Em seis videocasts bastante disruptivos, intitulados “Bom Partido”, Guilherme Geirinhas, um youtuber humorista com grande audiência junto do chamado “pessoal mais novo”, entrevistou seis líderes políticos, em registos que ultrapassam mais de 50 minutos de conversa. Sem surpresa, só André Ventura e Paulo Raimundo recusaram participar nos vídeos. O PCP nunca foi adepto de “modernices” e o Chega já fez o seu trabalho de sapa nas redes sociais, com Rita Matias a explorar o TikTok sem necessidade de expor o líder a exercícios arriscados e a formatos que não controla. Nas entrevistas, a desconstrução dos políticos, feita ali, por Geirinhas, nas barbas deles, começa pela regra do tratamento por “tu” (embora o youtuber não os conheça de lado nenhum) e numa linguagem quase adolescente. O exercício é útil para testar o tempo de reação e a plasticidade discursiva, para identificar traços de caráter e apontar pistas inéditas que nos permitem conhecer um outro lado e uma certa história de vida da personagem.
Vários dos entrevistados, como Pedro Nuno Santos ou Luís Montenegro, nunca tinham ouvido falar em Guilherme Geirinhas – um licenciado em Economia, com mestrado em Gestão, que não é tonto nenhum, apenas vagamente beto –, mas terão sido convencidos por assessores atentos ao fenómeno das “redes”. Os temas parecem não acrescentar nada à mensagem política. Se a conversa “descamba” para matérias mais sérias, o entrevistador atalha logo: “Não quero saber nada do SNS, isso é uma seca! Quero saber é o que é que tu ouves!” E o eleitor médio pergunta-se: “E o que é que isso me interessa?” Pois, mas interessa a todos para quem a política é… uma seca. Pode ser-se de esquerda e pode ser-se de direita. Ou, então, pode ser-se cool.
Desde 1975, os resultados indicam uma persistente maioria sociológica de esquerda, em Portugal (o que nem sempre corresponde a uma maioria parlamentar). Algumas exceções são as maiorias absolutas de Cavaco Silva, quando conseguiu mais de 50% dos votos, e as suas maiorias presidenciais –mas, lá está, Cavaco valia mais do que o seu partido de origem. E também Marcelo, que lá chegou com um discurso ao centro e renovou o mandato estribado na sua parceria com António Costa – logo, com a esquerda. Contudo, de repente, nas sondagens recentes, há uma ampla maioria sociológica de direita, com intenções de voto na casa dos 58%, nalguns casos. E muito voto jovem: a direita é mais cool? O lado cool nunca está no poder, que é o lugar dos “cotas”. E basta olhar para a metamorfose de Rui Rocha, na aparência e no estilo, para se perceber onde é que uma certa direita identificou o filão.

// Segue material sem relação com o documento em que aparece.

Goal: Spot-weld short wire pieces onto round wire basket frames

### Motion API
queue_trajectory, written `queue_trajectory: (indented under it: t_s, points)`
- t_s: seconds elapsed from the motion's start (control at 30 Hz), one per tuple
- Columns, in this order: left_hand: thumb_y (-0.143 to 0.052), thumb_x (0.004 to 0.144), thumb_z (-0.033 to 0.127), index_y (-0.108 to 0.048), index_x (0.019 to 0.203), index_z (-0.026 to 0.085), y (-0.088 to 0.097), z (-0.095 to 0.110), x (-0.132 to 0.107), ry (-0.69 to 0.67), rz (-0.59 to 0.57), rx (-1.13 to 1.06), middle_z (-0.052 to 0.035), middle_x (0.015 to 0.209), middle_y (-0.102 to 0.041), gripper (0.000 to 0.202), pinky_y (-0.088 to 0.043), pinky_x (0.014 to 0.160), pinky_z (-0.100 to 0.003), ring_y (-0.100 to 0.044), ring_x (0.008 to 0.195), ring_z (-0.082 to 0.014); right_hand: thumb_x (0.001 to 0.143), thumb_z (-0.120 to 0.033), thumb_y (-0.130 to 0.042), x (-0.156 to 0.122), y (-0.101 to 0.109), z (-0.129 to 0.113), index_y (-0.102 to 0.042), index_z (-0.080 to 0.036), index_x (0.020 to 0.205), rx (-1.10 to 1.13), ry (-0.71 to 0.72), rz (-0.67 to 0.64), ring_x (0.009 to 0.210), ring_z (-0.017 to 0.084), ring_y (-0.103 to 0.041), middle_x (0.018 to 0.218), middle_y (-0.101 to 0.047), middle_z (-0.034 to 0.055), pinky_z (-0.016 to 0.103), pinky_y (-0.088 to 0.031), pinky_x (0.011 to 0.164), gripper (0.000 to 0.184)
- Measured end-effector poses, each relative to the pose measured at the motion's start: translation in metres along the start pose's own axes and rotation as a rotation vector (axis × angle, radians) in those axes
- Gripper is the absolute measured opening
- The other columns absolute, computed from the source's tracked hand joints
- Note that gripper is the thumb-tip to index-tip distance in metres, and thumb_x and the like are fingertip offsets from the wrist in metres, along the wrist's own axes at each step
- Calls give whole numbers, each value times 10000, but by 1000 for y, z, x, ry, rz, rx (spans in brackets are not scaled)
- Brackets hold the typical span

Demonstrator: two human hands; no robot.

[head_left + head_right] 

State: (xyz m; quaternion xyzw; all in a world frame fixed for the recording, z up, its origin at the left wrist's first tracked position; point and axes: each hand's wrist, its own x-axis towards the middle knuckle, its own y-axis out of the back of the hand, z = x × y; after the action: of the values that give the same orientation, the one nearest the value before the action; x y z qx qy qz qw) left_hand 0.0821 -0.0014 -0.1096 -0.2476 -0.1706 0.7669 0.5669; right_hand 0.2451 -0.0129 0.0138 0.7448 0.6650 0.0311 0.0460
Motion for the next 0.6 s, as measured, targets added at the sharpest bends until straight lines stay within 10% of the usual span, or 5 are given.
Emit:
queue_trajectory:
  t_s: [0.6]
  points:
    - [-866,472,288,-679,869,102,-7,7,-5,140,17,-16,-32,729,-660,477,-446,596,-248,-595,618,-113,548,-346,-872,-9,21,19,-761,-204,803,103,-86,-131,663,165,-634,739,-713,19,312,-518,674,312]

Esta alegada maioria sociológica é igualmente potenciada pelo Chega (lá está, é um reizinho do TikTok), que se apresenta com um canto de sereia de esquerda: o aumento das pensões, o descongelamento do tempo de carreira dos professores, a manutenção da TAP na esfera do Estado… Já o discurso contra os ricos, a banca ou as petrolíferas garante-lhe o voto do protesto oriundo de partidos como o PCP e o BE. E, agora, até a aceitação sem reservas da lei da IVG, de forma a captar mais eleitoras – porque o voto feminino é uma fragilidade do Chega –, também ajuda à imagem de coolness… O Chega, com esta minissaia e esta peruca de esquerda, tornou-se a matrafona política do desfile eleitoral.

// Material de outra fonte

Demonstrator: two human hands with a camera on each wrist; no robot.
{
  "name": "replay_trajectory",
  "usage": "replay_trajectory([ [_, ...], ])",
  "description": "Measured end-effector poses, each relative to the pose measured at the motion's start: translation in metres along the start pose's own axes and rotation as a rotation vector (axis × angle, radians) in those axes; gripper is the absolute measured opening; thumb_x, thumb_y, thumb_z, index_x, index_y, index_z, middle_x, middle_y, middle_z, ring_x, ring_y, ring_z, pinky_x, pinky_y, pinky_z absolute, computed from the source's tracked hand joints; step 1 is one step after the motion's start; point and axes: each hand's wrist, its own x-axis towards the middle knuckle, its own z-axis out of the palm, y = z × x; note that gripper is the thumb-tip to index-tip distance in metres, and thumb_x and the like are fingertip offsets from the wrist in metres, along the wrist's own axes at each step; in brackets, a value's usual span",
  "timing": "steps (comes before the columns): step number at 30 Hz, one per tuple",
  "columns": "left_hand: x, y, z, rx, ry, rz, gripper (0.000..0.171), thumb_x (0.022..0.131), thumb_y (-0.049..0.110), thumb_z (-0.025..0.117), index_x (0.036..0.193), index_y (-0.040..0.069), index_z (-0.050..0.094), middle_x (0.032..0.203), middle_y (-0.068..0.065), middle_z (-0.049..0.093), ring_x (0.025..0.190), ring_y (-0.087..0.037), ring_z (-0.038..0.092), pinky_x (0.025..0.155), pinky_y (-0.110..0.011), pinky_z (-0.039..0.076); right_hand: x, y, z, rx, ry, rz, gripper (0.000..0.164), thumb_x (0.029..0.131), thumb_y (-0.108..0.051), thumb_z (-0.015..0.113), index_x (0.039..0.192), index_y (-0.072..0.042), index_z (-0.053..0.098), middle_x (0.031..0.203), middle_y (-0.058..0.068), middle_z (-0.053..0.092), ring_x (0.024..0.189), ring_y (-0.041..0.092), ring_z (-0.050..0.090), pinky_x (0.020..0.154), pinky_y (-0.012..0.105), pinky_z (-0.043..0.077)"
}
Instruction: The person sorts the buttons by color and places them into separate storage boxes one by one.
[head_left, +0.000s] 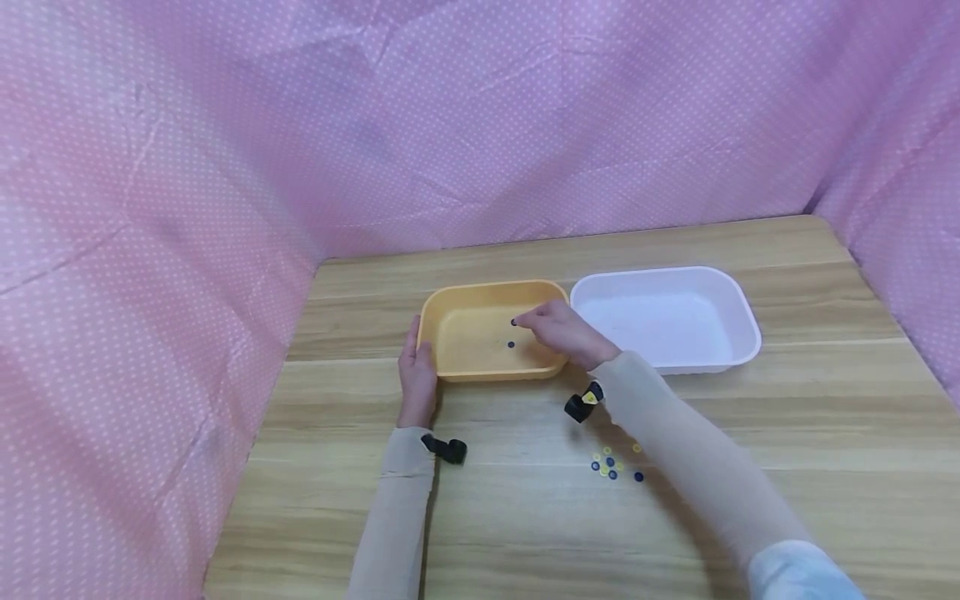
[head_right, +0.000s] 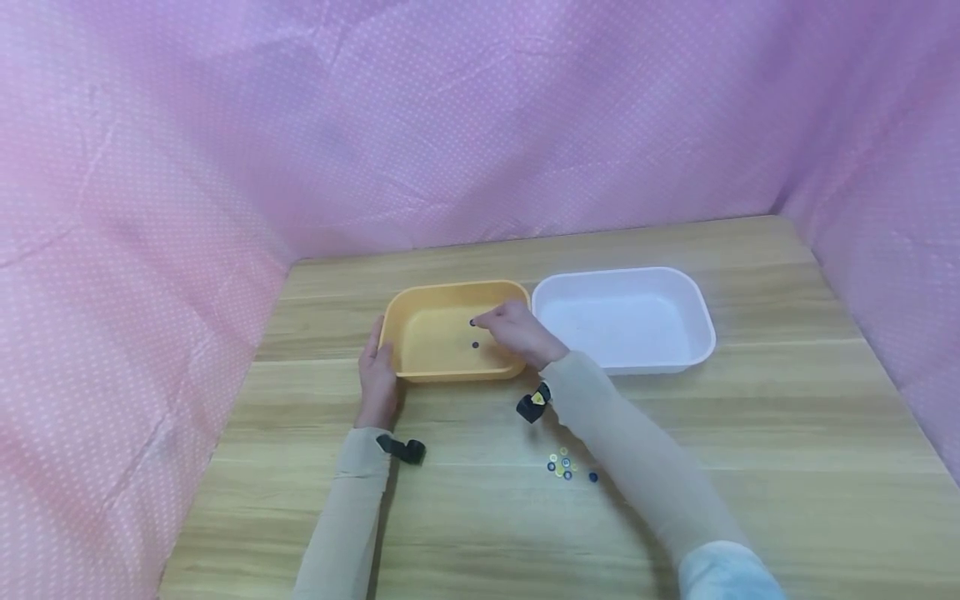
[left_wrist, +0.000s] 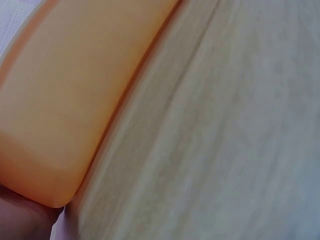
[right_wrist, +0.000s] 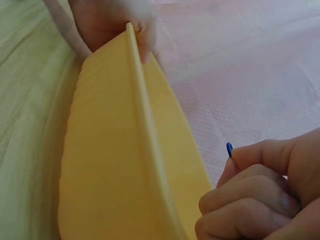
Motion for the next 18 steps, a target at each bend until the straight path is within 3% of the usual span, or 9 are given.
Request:
replay_trajectory([
  [5,0.000,0.001,0.000,-0.005,0.002,-0.003,0.049,0.103,0.006,0.035,0.152,0.013,0.034,0.154,0.000,0.035,0.136,-0.010,0.038,0.107,-0.021,0.033,0.012,-0.002,0.004,-0.081,0.007,-0.010,0.041,0.097,-0.033,0.055,0.096,0.005,0.069,0.057,-0.003,0.033,0.051,0.013,0.031,0.047,0.027,0.028],
  [8,0.000,0.001,0.001,-0.012,0.010,0.001,0.050,0.103,0.005,0.035,0.152,0.013,0.034,0.154,-0.001,0.035,0.136,-0.011,0.038,0.107,-0.021,0.034,0.019,-0.005,0.007,-0.126,0.021,-0.020,0.040,0.097,-0.032,0.054,0.100,0.004,0.070,0.059,-0.003,0.034,0.052,0.013,0.032,0.049,0.026,0.030],
  [13,0.001,0.000,0.000,-0.024,0.002,-0.004,0.050,0.103,0.004,0.035,0.152,0.013,0.034,0.155,-0.001,0.034,0.136,-0.014,0.038,0.108,-0.024,0.034,0.030,-0.006,0.012,-0.122,0.037,-0.002,0.039,0.096,-0.026,0.057,0.067,-0.001,0.056,0.053,-0.005,0.031,0.046,0.010,0.029,0.043,0.024,0.025],
  [18,0.001,0.000,0.000,-0.036,-0.009,-0.006,0.050,0.103,0.004,0.035,0.152,0.014,0.033,0.155,-0.003,0.032,0.137,-0.017,0.037,0.110,-0.027,0.033,0.037,-0.002,0.018,-0.113,0.045,-0.007,0.044,0.094,-0.020,0.057,0.053,-0.013,0.043,0.050,-0.006,0.033,0.043,0.009,0.031,0.040,0.023,0.024],
])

Se 2024 terminasse hoje, uma das palavras do ano seria o pronome pessoal “eles”. A campanha eleitoral, que decorreu ao ritmo dos canais de notícias – com os candidatos principais a comentar, ao minuto, declarações que o respetivo adversário acabara de fazer – marcou, como nunca antes, uma competição titânica entre a esquerda e a direita. De um lado e do outro se tratou o concorrente por “eles”, uma tónica divisiva, inaugurada por Pedro Nuno Santos, mas a que Luís Montenegro não resistiu. E o facto é que, para lá da coolness de cada um, existem as propostas: de um lado, saúde e educação públicas; do outro, serviços privados ou complementarmente privados e do setor social. De um lado, mais impostos, regulação e intervenção do Estado na economia; do outro, menos impostos, mais laisser-faire e mais investimento privado. De um lado, mais inclusão; do outro, mais crescimento. A oferta política está a perder a capacidade do compromisso, a negligenciar a possibilidade do equilíbrio, a desbaratar o encontro das boas ideias. Os políticos exigem-nos ruturas que não desejamos fazer. E obrigam-nos a escolher entre o branco e o preto. O centro desapareceu. Por isso é que há tantos indecisos. Na dúvida, vota-se no mais cool.